| TO DO |
Reprint every line of the data, keeping each character intact.

| GIVEN MATERIAL |
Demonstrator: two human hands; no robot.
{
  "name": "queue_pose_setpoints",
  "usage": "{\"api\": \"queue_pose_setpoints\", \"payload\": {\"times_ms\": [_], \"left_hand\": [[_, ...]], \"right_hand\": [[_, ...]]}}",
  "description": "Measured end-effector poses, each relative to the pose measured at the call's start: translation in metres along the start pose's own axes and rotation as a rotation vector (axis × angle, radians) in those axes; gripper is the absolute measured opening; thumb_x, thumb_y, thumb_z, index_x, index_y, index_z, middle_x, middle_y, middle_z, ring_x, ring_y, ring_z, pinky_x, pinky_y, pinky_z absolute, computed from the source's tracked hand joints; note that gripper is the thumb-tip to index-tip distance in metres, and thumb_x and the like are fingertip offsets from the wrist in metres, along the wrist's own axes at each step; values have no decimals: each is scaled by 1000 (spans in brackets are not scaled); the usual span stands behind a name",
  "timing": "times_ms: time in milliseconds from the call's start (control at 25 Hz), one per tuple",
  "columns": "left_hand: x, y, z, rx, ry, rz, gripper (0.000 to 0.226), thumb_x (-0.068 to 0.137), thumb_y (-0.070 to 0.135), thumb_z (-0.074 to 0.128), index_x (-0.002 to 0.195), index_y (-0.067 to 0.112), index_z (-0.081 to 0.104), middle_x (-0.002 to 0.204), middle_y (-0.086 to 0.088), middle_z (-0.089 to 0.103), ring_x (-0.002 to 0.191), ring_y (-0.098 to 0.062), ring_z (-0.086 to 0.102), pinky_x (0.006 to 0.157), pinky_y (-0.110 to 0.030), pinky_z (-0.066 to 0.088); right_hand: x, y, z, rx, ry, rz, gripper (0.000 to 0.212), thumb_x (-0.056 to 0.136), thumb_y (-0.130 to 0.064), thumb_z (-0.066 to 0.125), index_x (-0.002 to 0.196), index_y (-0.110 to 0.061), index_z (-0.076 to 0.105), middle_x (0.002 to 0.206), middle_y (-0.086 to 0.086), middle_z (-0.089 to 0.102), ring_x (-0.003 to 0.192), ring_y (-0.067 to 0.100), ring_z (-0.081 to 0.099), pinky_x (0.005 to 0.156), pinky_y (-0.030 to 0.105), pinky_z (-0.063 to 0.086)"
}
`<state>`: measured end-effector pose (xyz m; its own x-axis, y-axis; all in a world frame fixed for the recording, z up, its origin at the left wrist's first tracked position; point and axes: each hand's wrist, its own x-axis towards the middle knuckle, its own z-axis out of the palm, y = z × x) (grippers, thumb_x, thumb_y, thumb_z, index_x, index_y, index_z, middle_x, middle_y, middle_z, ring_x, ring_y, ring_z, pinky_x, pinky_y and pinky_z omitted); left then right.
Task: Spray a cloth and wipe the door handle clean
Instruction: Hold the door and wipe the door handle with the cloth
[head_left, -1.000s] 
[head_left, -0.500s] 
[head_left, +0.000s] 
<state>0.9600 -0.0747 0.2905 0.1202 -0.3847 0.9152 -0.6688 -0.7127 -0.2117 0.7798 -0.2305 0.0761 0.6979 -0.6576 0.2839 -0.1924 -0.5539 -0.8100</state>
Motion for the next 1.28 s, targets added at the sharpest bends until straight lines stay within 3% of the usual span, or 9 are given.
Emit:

| THE ANSWER |
Demonstrator: two human hands; no robot.
{
  "name": "queue_pose_setpoints",
  "usage": "{\"api\": \"queue_pose_setpoints\", \"payload\": {\"times_ms\": [_], \"left_hand\": [[_, ...]], \"right_hand\": [[_, ...]]}}",
  "description": "Measured end-effector poses, each relative to the pose measured at the call's start: translation in metres along the start pose's own axes and rotation as a rotation vector (axis × angle, radians) in those axes; gripper is the absolute measured opening; thumb_x, thumb_y, thumb_z, index_x, index_y, index_z, middle_x, middle_y, middle_z, ring_x, ring_y, ring_z, pinky_x, pinky_y, pinky_z absolute, computed from the source's tracked hand joints; note that gripper is the thumb-tip to index-tip distance in metres, and thumb_x and the like are fingertip offsets from the wrist in metres, along the wrist's own axes at each step; values have no decimals: each is scaled by 1000 (spans in brackets are not scaled); the usual span stands behind a name",
  "timing": "times_ms: time in milliseconds from the call's start (control at 25 Hz), one per tuple",
  "columns": "left_hand: x, y, z, rx, ry, rz, gripper (0.000 to 0.226), thumb_x (-0.068 to 0.137), thumb_y (-0.070 to 0.135), thumb_z (-0.074 to 0.128), index_x (-0.002 to 0.195), index_y (-0.067 to 0.112), index_z (-0.081 to 0.104), middle_x (-0.002 to 0.204), middle_y (-0.086 to 0.088), middle_z (-0.089 to 0.103), ring_x (-0.002 to 0.191), ring_y (-0.098 to 0.062), ring_z (-0.086 to 0.102), pinky_x (0.006 to 0.157), pinky_y (-0.110 to 0.030), pinky_z (-0.066 to 0.088); right_hand: x, y, z, rx, ry, rz, gripper (0.000 to 0.212), thumb_x (-0.056 to 0.136), thumb_y (-0.130 to 0.064), thumb_z (-0.066 to 0.125), index_x (-0.002 to 0.196), index_y (-0.110 to 0.061), index_z (-0.076 to 0.105), middle_x (0.002 to 0.206), middle_y (-0.086 to 0.086), middle_z (-0.089 to 0.102), ring_x (-0.003 to 0.192), ring_y (-0.067 to 0.100), ring_z (-0.081 to 0.099), pinky_x (0.005 to 0.156), pinky_y (-0.030 to 0.105), pinky_z (-0.063 to 0.086)"
}
`<state>`: measured end-effector pose (xyz m; its own x-axis, y-axis; all in a world frame fixed for the recording, z up, its origin at the left wrist's first tracked position; point and axes: each hand's wrist, its own x-axis towards the middle knuckle, its own z-axis out of the palm, y = z × x) (grippers, thumb_x, thumb_y, thumb_z, index_x, index_y, index_z, middle_x, middle_y, middle_z, ring_x, ring_y, ring_z, pinky_x, pinky_y and pinky_z omitted); left then right.
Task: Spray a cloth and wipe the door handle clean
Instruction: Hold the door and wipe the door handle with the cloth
[head_left, -1.000s] 
[head_left, -0.500s] 
[head_left, +0.000s] 
<state>0.9600 -0.0747 0.2905 0.1202 -0.3847 0.9152 -0.6688 -0.7127 -0.2117 0.7798 -0.2305 0.0761 0.6979 -0.6576 0.2839 -0.1924 -0.5539 -0.8100</state>
Motion for the next 1.28 s, targets added at the sharpest bends until straight lines stay within 3% of the usual span, or 9 are given.
Emit:

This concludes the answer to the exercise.